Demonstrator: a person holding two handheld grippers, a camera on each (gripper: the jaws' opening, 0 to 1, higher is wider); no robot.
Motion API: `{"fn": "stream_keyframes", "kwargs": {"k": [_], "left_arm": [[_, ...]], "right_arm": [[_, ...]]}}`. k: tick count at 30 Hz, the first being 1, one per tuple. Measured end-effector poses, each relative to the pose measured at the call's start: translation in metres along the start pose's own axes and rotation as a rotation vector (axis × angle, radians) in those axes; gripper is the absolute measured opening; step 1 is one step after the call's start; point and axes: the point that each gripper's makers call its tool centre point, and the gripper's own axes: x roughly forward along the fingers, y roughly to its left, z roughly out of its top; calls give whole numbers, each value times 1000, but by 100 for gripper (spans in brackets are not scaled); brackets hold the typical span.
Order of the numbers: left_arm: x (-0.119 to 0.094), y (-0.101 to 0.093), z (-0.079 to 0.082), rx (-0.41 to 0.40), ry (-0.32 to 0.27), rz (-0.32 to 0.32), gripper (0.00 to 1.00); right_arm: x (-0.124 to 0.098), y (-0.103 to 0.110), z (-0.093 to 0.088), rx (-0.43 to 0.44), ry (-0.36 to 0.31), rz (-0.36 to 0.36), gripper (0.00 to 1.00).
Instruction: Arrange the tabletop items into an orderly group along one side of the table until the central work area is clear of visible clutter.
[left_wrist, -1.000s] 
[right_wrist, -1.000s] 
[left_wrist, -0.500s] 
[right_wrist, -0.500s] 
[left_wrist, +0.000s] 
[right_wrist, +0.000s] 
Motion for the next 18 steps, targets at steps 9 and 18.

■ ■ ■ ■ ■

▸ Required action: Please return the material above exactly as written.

▸ Finished exercise:
Demonstrator: a person holding two handheld grippers, a camera on each (gripper: the jaws' opening, 0 to 1, higher is wider); no robot.
Motion API: `{"fn": "stream_keyframes", "kwargs": {"k": [_], "left_arm": [[_, ...]], "right_arm": [[_, ...]]}}`. k: tick count at 30 Hz, the first being 1, one per tuple. Measured end-effector poses, each relative to the pose measured at the call's start: translation in metres along the start pose's own axes and rotation as a rotation vector (axis × angle, radians) in those axes; gripper is the absolute measured opening; step 1 is one step after the call's start; point and axes: the point that each gripper's makers call its tool centre point, and the gripper's own axes: x roughly forward along the fingers, y roughly to its left, z roughly out of its top; calls give whole numbers, each value times 1000, but by 100 for gripper (spans in brackets are not scaled); brackets hold the typical span.
Order of the numbers: left_arm: x (-0.119 to 0.094), y (-0.101 to 0.093), z (-0.079 to 0.082), rx (-0.41 to 0.40), ry (-0.32 to 0.27), rz (-0.32 to 0.32), gripper (0.00 to 1.00); right_arm: x (-0.124 to 0.098), y (-0.103 to 0.110), z (-0.093 to 0.088), rx (-0.43 to 0.44), ry (-0.36 to 0.31), rz (-0.36 to 0.36), gripper (0.00 to 1.00).
Instruction: Arrange the tabletop items into an orderly group along one side of the table until the central work area is clear of visible clutter.
[left_wrist, -1.000s] 
[right_wrist, -1.000s] 
[left_wrist, -0.500s] 
[right_wrist, -0.500s] 
[left_wrist, +0.000s] 
[right_wrist, +0.000s] 
Motion for the next 18 steps, targets at steps 9 and 18.

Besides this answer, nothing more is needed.